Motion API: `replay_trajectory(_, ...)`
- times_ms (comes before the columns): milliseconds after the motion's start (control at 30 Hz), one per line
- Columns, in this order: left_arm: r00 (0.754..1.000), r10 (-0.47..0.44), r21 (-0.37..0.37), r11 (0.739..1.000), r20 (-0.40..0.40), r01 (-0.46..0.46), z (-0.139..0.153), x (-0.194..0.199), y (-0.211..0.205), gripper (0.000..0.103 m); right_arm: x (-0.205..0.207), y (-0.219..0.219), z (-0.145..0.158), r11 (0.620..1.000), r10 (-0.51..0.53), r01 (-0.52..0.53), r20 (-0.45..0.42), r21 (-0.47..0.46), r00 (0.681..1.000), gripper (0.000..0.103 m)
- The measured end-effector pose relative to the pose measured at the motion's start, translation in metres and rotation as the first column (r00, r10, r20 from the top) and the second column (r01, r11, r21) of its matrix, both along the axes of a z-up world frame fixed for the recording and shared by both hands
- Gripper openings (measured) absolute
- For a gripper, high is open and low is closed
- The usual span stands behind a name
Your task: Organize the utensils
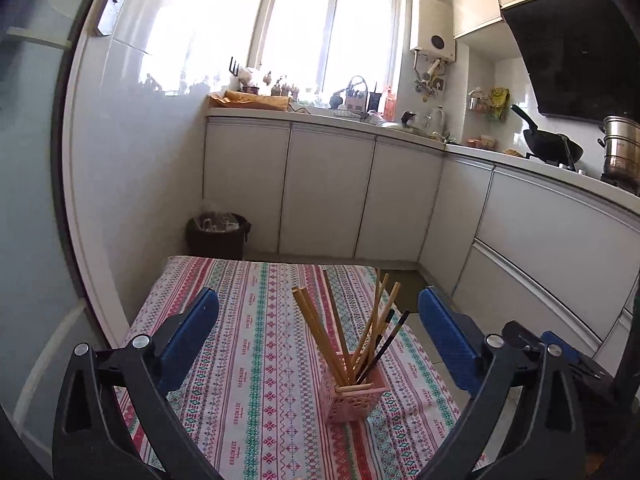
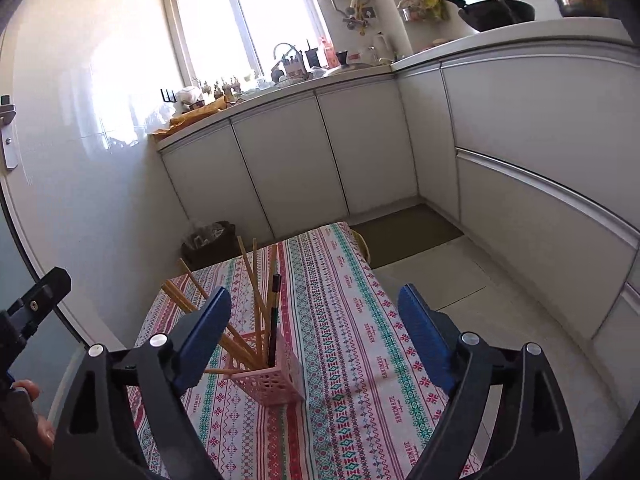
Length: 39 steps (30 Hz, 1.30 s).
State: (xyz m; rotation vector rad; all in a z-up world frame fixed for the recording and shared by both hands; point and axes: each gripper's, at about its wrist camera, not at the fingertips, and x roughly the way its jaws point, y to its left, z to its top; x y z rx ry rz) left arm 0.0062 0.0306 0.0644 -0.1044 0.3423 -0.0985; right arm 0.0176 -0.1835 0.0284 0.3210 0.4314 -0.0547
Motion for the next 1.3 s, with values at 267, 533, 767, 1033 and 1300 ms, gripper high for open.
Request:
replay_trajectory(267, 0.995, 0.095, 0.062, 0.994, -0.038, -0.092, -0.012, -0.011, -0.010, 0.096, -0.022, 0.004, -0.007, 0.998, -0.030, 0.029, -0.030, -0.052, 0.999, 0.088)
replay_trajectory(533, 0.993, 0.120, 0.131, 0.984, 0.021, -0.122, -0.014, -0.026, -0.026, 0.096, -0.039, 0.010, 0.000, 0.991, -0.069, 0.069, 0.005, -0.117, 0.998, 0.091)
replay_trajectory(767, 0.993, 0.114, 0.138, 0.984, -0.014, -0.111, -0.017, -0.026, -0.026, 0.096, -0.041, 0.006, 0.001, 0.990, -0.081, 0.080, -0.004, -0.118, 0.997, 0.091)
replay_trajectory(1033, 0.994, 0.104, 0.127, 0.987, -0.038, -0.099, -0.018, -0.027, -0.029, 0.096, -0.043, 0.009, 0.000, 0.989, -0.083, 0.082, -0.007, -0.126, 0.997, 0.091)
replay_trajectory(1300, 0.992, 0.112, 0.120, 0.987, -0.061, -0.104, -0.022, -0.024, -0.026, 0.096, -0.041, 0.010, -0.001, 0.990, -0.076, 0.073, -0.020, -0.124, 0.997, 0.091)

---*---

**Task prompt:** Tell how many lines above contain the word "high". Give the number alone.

**Expected output:** 2